Sondheim's score - sometimes lush, often spare - is brought to life with aplomb by musical director and conductor Noah Rice and his orchestra of seven, and delivers a pastiche of Americana, ragtime and musical theater idioms that is memorable.

The show's opening number - which is reprised at the end to signal the show's about to end in a production that has no intermission and a playbill that's accessible only online - "Everybody's Got the Right" exquisitely sets the somewhat off-kilter tone for the show and its musical motifs are heard throughout to ensure that you never become quite comfortable as the violence and body count continues to grow.

Micheal Walley and Melissa Silengo, as John Hickley Jr. and Lynette "Squeaky" Fromme, combine to deliver the score's most affecting number - "Unworthy of Your Love" - that underscores their characters with a pathos that remains unexpected (even after multiple viewings). Shea Gordon is quite good as The Balladeer and Lee Harvey Oswald, although changes to the script for the 2004 revival, muddies the plot development somewhat, and Dustin Davis is resolutely fine and "dandy" as 19th century stage star cum assassin John Wilkes Booth (whom, we are told, may have been the product of bad reviews).

Andy Kanies is perfectly cast as Charles Guiteau, the killer of President James Garfield, imbuing his character with a manic energy that belies his often sunny disposition. Anna Carroll garners many of the evening's most robust laughter with her performance as Sarah Jane Moore, the klutzy middle-aged woman who failed in her attempts to off Gerald R. Ford, and she and Silengo as Squeaky Fromme display a Keystone Kops readiness to upend any scene in which they are a vital part.
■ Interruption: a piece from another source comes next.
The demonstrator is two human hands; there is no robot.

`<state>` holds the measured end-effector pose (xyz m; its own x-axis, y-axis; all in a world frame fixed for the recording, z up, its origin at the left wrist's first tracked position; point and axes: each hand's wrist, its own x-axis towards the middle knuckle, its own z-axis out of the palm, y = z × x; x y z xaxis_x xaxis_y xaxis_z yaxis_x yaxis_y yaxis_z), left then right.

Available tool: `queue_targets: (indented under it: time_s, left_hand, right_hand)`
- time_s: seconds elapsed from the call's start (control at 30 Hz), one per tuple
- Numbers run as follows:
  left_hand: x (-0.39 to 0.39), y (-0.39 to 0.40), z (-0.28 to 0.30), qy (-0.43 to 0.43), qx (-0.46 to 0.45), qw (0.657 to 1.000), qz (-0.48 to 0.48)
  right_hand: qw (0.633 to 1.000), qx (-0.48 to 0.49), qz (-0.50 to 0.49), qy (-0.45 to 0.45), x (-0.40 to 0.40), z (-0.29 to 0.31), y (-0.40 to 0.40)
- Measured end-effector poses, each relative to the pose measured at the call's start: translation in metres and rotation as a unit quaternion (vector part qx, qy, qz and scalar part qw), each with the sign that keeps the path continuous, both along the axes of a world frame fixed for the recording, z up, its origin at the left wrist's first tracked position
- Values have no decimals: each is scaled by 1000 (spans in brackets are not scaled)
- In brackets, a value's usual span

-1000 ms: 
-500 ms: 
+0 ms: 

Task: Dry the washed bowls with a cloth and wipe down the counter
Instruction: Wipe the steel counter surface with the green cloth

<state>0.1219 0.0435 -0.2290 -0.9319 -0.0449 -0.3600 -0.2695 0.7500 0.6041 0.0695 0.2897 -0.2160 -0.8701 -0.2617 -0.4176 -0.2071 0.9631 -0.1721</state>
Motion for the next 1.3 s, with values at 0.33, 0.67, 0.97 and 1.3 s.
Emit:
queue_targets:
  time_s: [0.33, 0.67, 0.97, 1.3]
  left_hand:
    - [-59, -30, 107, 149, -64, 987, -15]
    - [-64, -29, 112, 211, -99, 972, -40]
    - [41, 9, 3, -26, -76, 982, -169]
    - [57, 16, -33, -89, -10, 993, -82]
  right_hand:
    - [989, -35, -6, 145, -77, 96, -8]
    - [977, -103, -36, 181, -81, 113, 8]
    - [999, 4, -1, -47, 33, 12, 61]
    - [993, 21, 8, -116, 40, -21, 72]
Likewise, Teal Davis is unnerving as Giuseppe Zangara, the would-be killer of FDR; Zach Williams gives an understated performance as Leon Czologsz, the man who shot William McKinley; and Dan Kevorkian commands attention as the fiery Sam Byck who, while wearing a Santa Claus costume, hopes to fly an airplane into the White House (presaging 9/11) to end Richard Nixon. Finally, Will Henke exudes stage presence as he moves about the stage, showing The Proprietor in action as he provides each of the would-be assassins with their firearms.

In addition, Daniel Vincent, Anthony Just, Jessica Heim, Cat Glidwell, Will Lasley and Willem Bragg complete Eberwine's ensemble to play a variety of Americans whose lives are somehow intertwined with the actions of the assassins.

Produced by Dave Davis' Bucket List Productions, this staging of Assassins: The Musical is the realization of a long-held dream to produce the show against the backdrop of these dispiriting political times in which we live and, rest assured, the musical has never seemed more relevant than it does today.

Assassins: The Musical. Music and lyrics by Stephen Sondheim. Book by John Weidman. Based upon an idea by Charles Gilbert Jr. Directed by Cat Eberwine. Musical direction by Noah Rice. Choreographed by Curtis Reed. Presented by Bucket List Productions. At Darkhorse Theater, 4610 Charlotte Avenue, Nashville. Through July 23. Running time: 110 minutes (with no intermission). For tickets and other details, go to www.bucket-list-productions.com.